The moral and intellectual pygmy that the American public (and the Supreme Court) vested with the highest office in the land, reached a new low this past week by vetoing a bill that would have banned the CIA from torturing captives. I am trying to recall a worse point in the collective political life of this nation. The only thing comparable I can come up in terms of betraying the most core principles by which we live within the last 80 or 90 years would be the internment of Japanese Americans during World War II
The legislation in question would have prohibited cruel and inhuman treatment of captives and limited the CIA to using interrogation techniques approved in the Army Field Manual. President Bush, in justifying the veto, claimed that the permitted interrogation techniques were inadequate because they were designed for captured enemy soldiers, not "hardened terrorists." What Bush seems to fundamentally misunderstand is that the tactics we are willing to employ in interrogation have nothing to do with the nature of those individuals we have captured, but rather the character of the nation that is doing the interrogating.
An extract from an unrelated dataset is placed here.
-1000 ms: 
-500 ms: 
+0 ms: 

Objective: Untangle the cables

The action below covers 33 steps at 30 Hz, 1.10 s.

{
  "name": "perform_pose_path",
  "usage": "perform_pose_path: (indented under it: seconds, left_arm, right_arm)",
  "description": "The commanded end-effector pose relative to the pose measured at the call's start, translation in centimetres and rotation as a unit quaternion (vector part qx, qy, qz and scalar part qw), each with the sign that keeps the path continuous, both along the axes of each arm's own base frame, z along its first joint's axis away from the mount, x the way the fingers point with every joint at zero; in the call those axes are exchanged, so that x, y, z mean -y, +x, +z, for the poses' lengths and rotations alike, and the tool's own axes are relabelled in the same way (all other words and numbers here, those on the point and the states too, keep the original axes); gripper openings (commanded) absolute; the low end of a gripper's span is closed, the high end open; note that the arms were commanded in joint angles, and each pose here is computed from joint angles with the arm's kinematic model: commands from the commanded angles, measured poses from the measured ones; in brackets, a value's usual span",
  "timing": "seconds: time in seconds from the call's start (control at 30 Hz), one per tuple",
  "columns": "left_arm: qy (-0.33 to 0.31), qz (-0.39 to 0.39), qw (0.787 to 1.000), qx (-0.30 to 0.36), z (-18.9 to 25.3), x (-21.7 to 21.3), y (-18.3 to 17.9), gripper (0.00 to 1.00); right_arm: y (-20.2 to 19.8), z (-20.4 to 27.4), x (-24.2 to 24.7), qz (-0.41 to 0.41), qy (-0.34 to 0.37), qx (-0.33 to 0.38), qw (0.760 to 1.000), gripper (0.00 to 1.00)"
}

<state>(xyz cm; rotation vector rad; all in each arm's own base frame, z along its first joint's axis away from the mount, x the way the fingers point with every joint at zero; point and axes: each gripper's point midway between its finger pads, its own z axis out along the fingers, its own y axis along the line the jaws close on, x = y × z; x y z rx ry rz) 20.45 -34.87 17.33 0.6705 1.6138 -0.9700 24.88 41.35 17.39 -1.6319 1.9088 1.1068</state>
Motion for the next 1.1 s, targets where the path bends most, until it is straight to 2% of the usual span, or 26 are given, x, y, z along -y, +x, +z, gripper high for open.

There will be an historical reckoning with respect to the Bush presidency -- the staggering degree to which this man has undermined our moral, fiscal, economic and military standing. I am confident that he will be viewed as the worst two term president in our history. But of all of the inadequacies and failings of him and his administration, I truly believe the overt, albeit Orwellian ("enhanced interrogation techniques"), embrace of torture will be seen as by far his greatest sin.
(As a side note, I was fascinated that the New York Times chose to characterize this story as one in which Bush is standing up for an expansive view of executive power, as opposed to one in which he is striving to become the American Pinochet.)